Challenges in Traditional RAG Systems

Uniform Chunking: Many RAG systems break documents into equal-sized pieces without considering the document’s natural flow. This can result in chunks that either miss important context or include irrelevant information.
Similarity vs. Relevance: Most RAG pipelines use a metric like cosine similarity to find the most relevant chunk. However, this overlooks a lot of nuance and often misses information that is relevant, but not necessarily similar by such metrics.
Lack of Domain-Specific Insight: Generic embedding algorithms may not fully grasp the specialized language and nuances of different fields.

How is Anote Transforming RAG

Anote.ai is designed to tackle these challenges head-on with various techniques that use human based annotations and zero-shot methods to make retrieval more accurate to enhance these RAG systems.

1. Dynamic Chunking

Instead of splitting the document into uniform chunks, we can employ more advanced techniques that better capture the semantic meaning and structure of the document so that we are minimizing irrelevant information and information loss within the chunks.
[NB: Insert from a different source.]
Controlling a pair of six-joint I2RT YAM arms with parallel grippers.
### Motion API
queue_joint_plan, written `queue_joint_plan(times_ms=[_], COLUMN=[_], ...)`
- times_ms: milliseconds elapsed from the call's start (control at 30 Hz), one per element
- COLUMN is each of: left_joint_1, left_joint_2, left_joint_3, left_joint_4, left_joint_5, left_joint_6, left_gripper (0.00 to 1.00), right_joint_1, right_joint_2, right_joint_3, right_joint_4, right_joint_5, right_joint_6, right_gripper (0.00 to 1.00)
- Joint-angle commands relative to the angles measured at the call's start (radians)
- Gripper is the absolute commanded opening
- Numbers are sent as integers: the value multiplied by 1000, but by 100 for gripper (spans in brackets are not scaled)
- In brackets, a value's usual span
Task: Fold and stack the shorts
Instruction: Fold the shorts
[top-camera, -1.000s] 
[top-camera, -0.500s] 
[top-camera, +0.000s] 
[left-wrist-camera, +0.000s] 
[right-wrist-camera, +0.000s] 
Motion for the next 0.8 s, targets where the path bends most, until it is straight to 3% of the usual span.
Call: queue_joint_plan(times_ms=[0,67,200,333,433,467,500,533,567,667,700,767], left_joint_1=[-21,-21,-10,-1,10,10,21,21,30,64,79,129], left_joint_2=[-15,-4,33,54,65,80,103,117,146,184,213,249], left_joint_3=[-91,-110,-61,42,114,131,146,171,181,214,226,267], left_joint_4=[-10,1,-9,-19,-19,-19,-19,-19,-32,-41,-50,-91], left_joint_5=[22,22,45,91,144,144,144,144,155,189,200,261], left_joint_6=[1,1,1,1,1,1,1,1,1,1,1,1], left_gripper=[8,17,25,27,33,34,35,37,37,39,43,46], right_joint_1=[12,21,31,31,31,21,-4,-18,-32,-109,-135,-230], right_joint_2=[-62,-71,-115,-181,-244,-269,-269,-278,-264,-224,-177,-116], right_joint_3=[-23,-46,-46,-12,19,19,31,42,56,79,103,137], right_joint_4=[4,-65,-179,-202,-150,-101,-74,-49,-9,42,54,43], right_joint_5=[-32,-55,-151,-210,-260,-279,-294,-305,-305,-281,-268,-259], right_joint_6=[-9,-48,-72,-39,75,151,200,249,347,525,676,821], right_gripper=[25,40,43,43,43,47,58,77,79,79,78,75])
One way is recursive chunking, which dynamically splits documents into chunks based on contextual indicators like punctuation or headings. Taking it further, we can also do some version of element based chunking, that recognizes things like headers or tables as separate chunks and preserves that information as well.

2. Metadata Annotations

With more complex documents, not only does the context of the chunk contain valuable information, but certain metadata about it can be relevant as well. Anote is working on integrating the data labeler platform to these metadata annotations to improve RAG as a way of incorporating human feedback.

3. Query Expansion

Query Expansion, or query transformation refers to the idea of changing the question fed into the RAG pipeline to find relevant chunks based on more than the user’s original question. The idea behind this is that oftentimes, the user’s question may not explicitly contain all the information to indicate the algorithm where in the document it should look for the context, especially it is via a cosine similarity search. Query expansion adds some sort of information to the original question, such as a closed book theoretical answer from an LLM, and takes the combination of the two to then find a relevant chunk.

4. Metadata Annotations

Most RAG pipelines retrieve the top 1 or 2 chunks based on similarity and augment that to the prompt, but as we discussed earlier, it does not necessarily mean that they are the most relevant to answering the question. With a re-ranking algorithm, we might first retrieve the top 10 most similar chunks and then re-rank them based on relevance. The 8th most similar chunk might end up being the most relevant one, and we can use separate algorithms such as a cross-encoder or another ML algorithm to determine this instead of just going based on metrics like cosine similarity.

5. Fine Tuned Embeddings

Embedding algorithms are what convert text into numerical representations, and play a crucial role in RAG pipelines. Similar to how the Anote platform uses your data to finetune models, we are working on features that fine-tune embedding algorithms based on domain-specific knowledge to enhance retrieval in that specific domain. Since the retrieval is based on a similarity search of the embedding vectors, a better algorithm will better capture the meaning in a domain specific context and therefore be more effective when searching for relevant chunks.

Conclusion

Improving the performance of retrieval in document-based question-answering systems enhances the overall quality of the system. By accurately retrieving the right information, we not only provide more relevant citations but also deliver more accurate answers to users’ questions. This highlights the critical role of robust retrieval algorithms — without proper context, even the most advanced models can produce incorrect responses. Anote and the research we conduct aims to utilize human feedback to improve both the retrieval and model generation capabilities for strong robust systems that can be used for domain specific cases.